The 2020 Hurricane Season continues to flex its muscle as there are now six different tropical weather entities the National Hurricane Center is monitoring this morning. Fortunately for us in the Gulf South, none of those areas of concern appear to be of any concern for us, at least right now.

Tropical Storm Omar and Hurricane Nana have both fizzled out. Omar went kaput because of strong wind shear over the north Atlantic. Nana was weakened when it made landfall in Belize earlier this week. So, we can kind of write those two systems off for now.

There is also an area of disturbed weather to the northeast of Omar's location north of Bermuda. That area is not expected to develop into anything but an area of showers and thunderstorms that could affect the U.K. later next week.

In the lower latitudes, there are currently two systems currently over water, and a third is about to emerge off the African continent. Those weather systems will need to be watched closely as forecasters with the Hurricane Center are giving all three of them a pretty decent chance to strengthen.

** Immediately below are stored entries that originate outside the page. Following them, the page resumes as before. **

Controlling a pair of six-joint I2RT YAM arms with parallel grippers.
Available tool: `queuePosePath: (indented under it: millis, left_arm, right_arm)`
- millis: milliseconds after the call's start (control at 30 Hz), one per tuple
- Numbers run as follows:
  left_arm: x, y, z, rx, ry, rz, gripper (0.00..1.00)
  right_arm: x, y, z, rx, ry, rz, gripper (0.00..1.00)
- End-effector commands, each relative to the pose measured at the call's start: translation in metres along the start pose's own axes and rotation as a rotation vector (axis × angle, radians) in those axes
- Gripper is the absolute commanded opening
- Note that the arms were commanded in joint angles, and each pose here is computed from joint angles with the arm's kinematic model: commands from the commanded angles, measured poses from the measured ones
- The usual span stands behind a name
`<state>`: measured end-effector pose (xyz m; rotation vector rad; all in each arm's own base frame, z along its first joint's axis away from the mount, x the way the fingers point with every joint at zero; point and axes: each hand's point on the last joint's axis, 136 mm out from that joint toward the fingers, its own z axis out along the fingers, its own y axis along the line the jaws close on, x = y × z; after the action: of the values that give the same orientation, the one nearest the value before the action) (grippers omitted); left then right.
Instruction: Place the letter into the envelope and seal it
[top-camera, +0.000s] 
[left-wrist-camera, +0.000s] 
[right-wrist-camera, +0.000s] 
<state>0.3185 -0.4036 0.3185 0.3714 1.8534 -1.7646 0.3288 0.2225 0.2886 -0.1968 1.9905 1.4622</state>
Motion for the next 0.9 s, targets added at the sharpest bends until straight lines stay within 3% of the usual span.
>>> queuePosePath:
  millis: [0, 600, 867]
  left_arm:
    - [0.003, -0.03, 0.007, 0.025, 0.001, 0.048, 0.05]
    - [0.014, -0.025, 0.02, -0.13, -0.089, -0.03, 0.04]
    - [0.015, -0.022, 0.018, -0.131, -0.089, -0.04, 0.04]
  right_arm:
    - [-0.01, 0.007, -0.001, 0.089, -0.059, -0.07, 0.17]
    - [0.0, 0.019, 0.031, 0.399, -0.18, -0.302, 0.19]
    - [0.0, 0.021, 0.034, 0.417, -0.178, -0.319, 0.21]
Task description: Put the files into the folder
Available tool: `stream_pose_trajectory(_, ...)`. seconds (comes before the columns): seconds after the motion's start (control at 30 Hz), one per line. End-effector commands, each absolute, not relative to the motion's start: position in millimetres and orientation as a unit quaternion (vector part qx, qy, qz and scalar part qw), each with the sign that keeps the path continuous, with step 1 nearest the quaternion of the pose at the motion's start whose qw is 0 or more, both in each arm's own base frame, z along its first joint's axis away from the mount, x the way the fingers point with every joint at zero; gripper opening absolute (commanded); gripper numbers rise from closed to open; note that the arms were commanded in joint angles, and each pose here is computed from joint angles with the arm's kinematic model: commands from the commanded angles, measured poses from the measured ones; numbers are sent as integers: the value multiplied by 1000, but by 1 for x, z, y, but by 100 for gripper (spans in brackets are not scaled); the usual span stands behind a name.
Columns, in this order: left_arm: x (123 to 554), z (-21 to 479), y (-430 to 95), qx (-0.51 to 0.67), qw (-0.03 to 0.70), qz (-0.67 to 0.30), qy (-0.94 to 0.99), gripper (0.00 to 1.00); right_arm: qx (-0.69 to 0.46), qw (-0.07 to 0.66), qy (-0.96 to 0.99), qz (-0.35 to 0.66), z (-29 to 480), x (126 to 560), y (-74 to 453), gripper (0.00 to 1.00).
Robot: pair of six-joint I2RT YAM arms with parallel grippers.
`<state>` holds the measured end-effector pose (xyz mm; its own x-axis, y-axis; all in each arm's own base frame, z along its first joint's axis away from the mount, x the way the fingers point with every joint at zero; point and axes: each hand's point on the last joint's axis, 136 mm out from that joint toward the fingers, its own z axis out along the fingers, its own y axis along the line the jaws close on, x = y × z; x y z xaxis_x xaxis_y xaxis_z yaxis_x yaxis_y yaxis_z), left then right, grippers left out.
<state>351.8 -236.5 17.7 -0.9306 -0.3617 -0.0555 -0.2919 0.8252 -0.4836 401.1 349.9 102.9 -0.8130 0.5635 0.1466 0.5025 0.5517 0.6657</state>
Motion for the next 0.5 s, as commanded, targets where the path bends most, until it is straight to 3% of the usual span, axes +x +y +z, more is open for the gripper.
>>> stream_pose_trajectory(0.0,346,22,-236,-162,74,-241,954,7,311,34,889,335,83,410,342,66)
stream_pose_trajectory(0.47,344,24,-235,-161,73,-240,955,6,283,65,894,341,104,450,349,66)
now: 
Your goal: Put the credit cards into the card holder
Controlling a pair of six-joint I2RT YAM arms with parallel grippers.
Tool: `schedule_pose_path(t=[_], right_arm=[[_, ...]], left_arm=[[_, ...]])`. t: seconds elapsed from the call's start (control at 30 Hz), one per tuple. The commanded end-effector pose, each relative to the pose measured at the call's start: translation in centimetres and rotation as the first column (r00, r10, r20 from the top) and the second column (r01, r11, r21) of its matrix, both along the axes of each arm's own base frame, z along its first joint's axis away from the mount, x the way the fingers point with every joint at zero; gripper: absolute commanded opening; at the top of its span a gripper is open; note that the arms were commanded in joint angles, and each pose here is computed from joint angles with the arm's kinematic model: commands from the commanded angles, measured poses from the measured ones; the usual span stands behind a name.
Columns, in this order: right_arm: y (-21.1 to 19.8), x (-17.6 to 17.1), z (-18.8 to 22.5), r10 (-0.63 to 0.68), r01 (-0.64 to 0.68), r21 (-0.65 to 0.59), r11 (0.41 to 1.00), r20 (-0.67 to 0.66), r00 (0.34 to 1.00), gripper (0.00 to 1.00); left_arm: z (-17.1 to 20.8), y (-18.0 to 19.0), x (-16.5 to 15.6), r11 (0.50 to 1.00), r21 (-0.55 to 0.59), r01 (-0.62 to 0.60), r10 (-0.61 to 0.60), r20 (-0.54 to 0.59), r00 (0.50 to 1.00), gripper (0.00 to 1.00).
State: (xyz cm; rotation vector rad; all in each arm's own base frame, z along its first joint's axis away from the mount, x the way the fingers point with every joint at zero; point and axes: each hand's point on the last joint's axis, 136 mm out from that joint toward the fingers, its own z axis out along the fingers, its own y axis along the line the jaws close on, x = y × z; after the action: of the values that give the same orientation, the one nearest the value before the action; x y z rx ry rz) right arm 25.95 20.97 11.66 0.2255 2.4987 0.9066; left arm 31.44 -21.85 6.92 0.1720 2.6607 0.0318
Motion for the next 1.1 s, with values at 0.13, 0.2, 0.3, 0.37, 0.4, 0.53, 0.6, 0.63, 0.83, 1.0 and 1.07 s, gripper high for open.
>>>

Two of those systems are given a 40% probability to develop into a tropical cyclone while the third, located near the Cabo Verde Islands, is given a 70% probability to develop. Track model guidance over the next five days suggests that each of these systems will move toward the west. And at least one of those systems could become a tropical depression by next week.

By the way, the next named system in the Atlantic Basin this season will earn the name Paulette. Yeah, we are already to the "P" named storm and the peak of Hurricane Season won't happen until next Thursday.  Whew, it's been a year, hasn't it?